O êxito bolsonarista nas eleições jogaria a organização popular e o movimento dos trabalhadores em uma situação muito difícil. O terreno político seria muito mais difícil até para a mais limitada e provinciana luta econômica. Com forças desagregadas e desmoralizadas, a reconstrução teria que ser realizada sob fogo pesado e permanente do fascismo vitorioso.
Por essas razões, acredito que a posição mais consequente é a defesa da candidatura de Lula desde o primeiro turno. Essa não é uma posição pragmática. Analisar a situação concreta, avaliar as nossas forças e as do inimigo, conectando a nossa atitude atual com os imperativos gerais do desenvolvimento da luta de classes não tem nada de pragmático. Pelo contrário, é uma posição mais consciente e segura do que o “purismo”.
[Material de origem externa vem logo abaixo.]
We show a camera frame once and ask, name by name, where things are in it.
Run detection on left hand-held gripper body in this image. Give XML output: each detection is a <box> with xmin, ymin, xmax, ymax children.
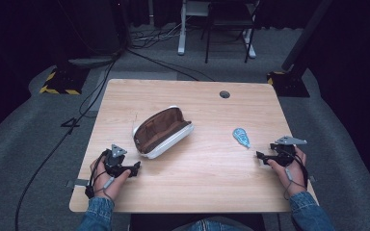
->
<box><xmin>103</xmin><ymin>143</ymin><xmax>133</xmax><ymax>178</ymax></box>

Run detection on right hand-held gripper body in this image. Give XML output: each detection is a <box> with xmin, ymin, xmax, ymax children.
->
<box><xmin>269</xmin><ymin>135</ymin><xmax>308</xmax><ymax>167</ymax></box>

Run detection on blue correction tape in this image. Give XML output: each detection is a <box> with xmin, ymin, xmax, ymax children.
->
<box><xmin>232</xmin><ymin>127</ymin><xmax>251</xmax><ymax>149</ymax></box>

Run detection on white pencil case brown lining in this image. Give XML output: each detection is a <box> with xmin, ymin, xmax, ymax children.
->
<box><xmin>132</xmin><ymin>105</ymin><xmax>195</xmax><ymax>160</ymax></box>

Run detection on person's left hand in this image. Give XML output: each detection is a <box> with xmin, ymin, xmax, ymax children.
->
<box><xmin>89</xmin><ymin>156</ymin><xmax>132</xmax><ymax>203</ymax></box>

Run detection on person's right hand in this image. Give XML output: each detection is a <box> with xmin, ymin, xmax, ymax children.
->
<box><xmin>267</xmin><ymin>146</ymin><xmax>308</xmax><ymax>197</ymax></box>

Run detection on black stand base yellow stripes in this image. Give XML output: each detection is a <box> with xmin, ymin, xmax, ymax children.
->
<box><xmin>266</xmin><ymin>70</ymin><xmax>311</xmax><ymax>98</ymax></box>
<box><xmin>39</xmin><ymin>65</ymin><xmax>91</xmax><ymax>96</ymax></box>

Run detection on person's legs in jeans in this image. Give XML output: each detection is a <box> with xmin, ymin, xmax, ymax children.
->
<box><xmin>172</xmin><ymin>217</ymin><xmax>255</xmax><ymax>231</ymax></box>

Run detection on dark slanted stand pole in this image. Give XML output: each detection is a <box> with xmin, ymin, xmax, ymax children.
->
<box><xmin>280</xmin><ymin>0</ymin><xmax>334</xmax><ymax>72</ymax></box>

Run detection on black chair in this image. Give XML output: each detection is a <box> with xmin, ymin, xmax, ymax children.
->
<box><xmin>199</xmin><ymin>0</ymin><xmax>262</xmax><ymax>64</ymax></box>

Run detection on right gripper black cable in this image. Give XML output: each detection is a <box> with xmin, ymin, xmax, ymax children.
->
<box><xmin>289</xmin><ymin>150</ymin><xmax>309</xmax><ymax>189</ymax></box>

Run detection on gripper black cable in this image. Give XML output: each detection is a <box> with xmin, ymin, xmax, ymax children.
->
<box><xmin>84</xmin><ymin>149</ymin><xmax>110</xmax><ymax>200</ymax></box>
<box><xmin>289</xmin><ymin>150</ymin><xmax>309</xmax><ymax>189</ymax></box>

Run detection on left gripper grey cord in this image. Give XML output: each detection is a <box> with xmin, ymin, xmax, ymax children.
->
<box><xmin>92</xmin><ymin>175</ymin><xmax>116</xmax><ymax>204</ymax></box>

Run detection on gripper grey cord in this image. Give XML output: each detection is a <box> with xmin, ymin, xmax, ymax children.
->
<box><xmin>283</xmin><ymin>167</ymin><xmax>308</xmax><ymax>201</ymax></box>
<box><xmin>92</xmin><ymin>175</ymin><xmax>116</xmax><ymax>204</ymax></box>

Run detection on right gripper grey cord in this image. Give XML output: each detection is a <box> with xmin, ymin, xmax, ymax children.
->
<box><xmin>283</xmin><ymin>167</ymin><xmax>308</xmax><ymax>201</ymax></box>

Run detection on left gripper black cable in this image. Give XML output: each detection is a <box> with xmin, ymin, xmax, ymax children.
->
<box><xmin>84</xmin><ymin>149</ymin><xmax>110</xmax><ymax>200</ymax></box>

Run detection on long black floor cable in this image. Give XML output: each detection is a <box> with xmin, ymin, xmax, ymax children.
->
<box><xmin>13</xmin><ymin>54</ymin><xmax>120</xmax><ymax>231</ymax></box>

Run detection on bundle of floor cables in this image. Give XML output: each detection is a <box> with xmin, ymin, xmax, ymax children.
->
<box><xmin>128</xmin><ymin>18</ymin><xmax>191</xmax><ymax>50</ymax></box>

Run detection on white desk frame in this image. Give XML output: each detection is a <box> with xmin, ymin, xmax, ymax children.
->
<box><xmin>176</xmin><ymin>0</ymin><xmax>257</xmax><ymax>60</ymax></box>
Assim, sem deslegitimar o direito de lançamento das candidaturas de camaradas nesse pleito, questiono os motivos para tal e se do ponto de vista do marxismo e da situação concreta atual essa é a posição mais consequente a ser adotada.
Defendo que os comunistas precisam ter uma atitude independente dentro da campanha eleitoral, o que não significa dizer que precisamos de candidaturas próprias totalmente inexpressivas. É idealismo achar que a presença de um comunista em um debate da Rede Globo, o que seria evidentemente um favor da burguesia, fará mais pelo movimento proletário do que uma posição clara e consequente de apoio a Lula, combatendo suas posições recuadas ao mesmo tempo que nos defendemos da ofensiva fascista.
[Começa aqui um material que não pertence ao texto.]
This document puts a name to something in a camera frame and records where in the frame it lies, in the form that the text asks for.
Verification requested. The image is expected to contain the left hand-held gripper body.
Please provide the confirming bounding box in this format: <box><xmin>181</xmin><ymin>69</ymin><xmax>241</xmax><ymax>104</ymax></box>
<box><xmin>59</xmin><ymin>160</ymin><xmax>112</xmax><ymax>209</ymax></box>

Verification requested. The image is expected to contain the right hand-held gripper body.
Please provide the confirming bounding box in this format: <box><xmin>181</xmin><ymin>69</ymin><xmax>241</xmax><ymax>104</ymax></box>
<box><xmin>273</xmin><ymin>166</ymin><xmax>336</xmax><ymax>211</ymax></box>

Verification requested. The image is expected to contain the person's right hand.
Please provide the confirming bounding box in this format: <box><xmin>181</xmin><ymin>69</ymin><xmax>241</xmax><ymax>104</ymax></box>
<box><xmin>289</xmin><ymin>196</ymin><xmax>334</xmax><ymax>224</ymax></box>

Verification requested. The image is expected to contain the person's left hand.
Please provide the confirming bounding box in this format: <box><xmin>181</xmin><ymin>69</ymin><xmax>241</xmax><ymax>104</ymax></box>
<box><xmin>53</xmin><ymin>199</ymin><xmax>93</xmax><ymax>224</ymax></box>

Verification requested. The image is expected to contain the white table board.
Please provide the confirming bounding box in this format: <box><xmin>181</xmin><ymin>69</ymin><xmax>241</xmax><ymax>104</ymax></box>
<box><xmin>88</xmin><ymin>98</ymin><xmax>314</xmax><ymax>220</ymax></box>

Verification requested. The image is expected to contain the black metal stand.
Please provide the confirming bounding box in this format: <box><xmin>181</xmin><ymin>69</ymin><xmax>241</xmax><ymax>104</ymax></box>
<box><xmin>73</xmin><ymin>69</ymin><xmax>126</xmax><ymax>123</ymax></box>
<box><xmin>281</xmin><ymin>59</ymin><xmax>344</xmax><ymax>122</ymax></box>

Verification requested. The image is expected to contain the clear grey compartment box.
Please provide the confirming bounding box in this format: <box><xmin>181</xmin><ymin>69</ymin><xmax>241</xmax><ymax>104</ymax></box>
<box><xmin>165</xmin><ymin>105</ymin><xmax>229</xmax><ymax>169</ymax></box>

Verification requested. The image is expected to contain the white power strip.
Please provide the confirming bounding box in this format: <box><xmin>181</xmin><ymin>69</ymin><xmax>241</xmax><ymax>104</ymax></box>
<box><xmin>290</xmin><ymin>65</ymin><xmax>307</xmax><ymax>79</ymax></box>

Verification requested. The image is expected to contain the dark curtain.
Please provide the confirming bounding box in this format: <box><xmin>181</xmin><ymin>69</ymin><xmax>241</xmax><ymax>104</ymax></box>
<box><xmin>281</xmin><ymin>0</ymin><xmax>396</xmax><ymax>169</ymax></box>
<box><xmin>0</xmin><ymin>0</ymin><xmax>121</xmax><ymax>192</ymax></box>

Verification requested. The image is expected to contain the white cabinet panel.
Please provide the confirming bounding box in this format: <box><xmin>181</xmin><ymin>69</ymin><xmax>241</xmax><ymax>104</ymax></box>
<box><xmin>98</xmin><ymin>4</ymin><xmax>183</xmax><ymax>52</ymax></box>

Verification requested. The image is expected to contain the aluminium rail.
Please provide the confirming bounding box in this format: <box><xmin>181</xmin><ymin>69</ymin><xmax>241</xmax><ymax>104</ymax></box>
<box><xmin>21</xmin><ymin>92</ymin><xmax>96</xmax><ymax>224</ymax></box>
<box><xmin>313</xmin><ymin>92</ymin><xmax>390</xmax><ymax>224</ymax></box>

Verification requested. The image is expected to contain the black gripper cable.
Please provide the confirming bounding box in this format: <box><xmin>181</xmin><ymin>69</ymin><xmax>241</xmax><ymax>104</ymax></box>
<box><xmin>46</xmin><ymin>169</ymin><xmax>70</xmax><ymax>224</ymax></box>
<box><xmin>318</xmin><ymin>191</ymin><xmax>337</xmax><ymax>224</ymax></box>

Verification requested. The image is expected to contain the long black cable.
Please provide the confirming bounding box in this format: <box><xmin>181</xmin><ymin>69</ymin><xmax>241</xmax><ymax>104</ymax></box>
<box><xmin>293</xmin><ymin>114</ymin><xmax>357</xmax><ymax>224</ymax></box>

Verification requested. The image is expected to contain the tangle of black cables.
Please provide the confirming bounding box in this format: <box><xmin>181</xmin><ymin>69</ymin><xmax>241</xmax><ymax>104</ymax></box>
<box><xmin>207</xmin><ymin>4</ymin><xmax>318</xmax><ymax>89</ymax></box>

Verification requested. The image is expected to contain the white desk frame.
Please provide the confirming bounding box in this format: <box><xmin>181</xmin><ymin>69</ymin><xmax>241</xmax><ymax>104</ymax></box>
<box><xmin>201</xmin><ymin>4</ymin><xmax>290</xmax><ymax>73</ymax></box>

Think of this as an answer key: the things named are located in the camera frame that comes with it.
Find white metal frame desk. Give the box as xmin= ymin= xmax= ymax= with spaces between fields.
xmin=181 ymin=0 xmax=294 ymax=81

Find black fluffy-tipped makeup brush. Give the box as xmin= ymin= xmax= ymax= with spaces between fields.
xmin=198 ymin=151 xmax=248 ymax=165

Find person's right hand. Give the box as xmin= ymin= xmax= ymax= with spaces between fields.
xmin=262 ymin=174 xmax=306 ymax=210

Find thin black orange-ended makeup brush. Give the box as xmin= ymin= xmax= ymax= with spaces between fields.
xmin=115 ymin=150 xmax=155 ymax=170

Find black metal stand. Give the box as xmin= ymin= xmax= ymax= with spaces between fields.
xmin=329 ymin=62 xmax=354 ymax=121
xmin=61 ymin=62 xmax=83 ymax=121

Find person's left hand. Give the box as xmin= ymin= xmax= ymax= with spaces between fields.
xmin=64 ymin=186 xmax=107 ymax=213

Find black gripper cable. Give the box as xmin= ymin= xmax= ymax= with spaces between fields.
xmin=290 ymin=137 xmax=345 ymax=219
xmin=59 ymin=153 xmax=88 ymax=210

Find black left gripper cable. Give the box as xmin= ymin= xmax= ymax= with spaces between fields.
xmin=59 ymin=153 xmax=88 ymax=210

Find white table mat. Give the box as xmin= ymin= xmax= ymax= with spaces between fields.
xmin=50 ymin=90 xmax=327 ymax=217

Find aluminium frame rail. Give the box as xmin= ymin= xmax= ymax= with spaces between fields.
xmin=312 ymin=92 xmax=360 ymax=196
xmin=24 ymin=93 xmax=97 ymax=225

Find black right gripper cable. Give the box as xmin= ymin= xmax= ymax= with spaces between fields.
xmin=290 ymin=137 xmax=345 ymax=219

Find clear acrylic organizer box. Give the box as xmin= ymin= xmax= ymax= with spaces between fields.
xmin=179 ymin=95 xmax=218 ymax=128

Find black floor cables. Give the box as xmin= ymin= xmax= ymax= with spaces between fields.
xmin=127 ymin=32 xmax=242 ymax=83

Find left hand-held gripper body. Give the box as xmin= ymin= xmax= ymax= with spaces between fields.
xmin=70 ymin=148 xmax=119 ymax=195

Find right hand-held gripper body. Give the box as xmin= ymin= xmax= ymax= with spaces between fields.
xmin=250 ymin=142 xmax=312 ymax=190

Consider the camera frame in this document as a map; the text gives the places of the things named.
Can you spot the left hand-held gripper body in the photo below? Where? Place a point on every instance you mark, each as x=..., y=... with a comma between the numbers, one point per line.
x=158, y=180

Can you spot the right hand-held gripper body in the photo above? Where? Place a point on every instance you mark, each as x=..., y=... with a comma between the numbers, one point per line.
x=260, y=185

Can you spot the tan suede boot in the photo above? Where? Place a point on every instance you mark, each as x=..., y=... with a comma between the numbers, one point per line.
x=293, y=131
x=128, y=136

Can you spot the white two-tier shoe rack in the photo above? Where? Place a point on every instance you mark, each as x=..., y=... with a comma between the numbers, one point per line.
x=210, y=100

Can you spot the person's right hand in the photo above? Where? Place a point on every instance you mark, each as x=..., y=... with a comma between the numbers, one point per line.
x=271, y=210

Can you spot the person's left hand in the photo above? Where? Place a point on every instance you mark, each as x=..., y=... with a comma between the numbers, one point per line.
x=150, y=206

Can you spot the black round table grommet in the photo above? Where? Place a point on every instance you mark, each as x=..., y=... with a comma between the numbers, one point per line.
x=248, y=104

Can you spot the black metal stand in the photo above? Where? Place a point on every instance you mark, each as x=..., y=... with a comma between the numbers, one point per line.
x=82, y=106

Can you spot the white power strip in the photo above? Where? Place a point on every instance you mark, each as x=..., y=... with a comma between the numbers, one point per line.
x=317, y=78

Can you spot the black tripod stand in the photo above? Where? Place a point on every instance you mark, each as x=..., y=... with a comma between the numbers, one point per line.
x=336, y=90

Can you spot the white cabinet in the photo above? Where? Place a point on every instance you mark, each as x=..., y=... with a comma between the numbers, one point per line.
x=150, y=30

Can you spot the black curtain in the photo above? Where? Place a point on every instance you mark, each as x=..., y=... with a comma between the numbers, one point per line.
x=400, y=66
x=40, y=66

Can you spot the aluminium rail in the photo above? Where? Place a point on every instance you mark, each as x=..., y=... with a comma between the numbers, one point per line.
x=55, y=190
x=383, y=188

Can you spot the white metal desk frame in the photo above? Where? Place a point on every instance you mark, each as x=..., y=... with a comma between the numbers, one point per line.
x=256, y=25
A crítica às atitudes recuadas de Lula deve ser dura para disputar posições mais avançadas, mas razoavelmente realista para evitar a desmobilização.
Em função das particularidades da situação atual, a importância das eleições presenciais não pode ser subestimada. A desorganização do movimento proletário-popular impõe que sejamos arrastados diretamente para o plano das eleições burguesas que têm um caráter estranho à mobilização popular, aonde o capital tem muita vantagem política. Mas a dinâmica eleitoral é passageira, rapidamente o momento da luta político-eleitoral será superado e novamente estaremos no cenário em que as mobilizações de massa terão grande importância, tanto para o fascismo quanto para nós.
Diante disso, os comunistas ainda dispersos, mas conscientes da tática mais adequada para o momento, precisam começar, desde já, a intervir de acordo com suas possibilidades dentro do processo eleitoral. Uma plataforma conjunta dos “comunistas com Lula” pode ser um instrumento importante para a reorganização do movimento comunista brasileiro. Já é tempo de subir os “andaimes” que darão a forma e colocarão em contato os diversos construtores de um forte e sólido edifício político.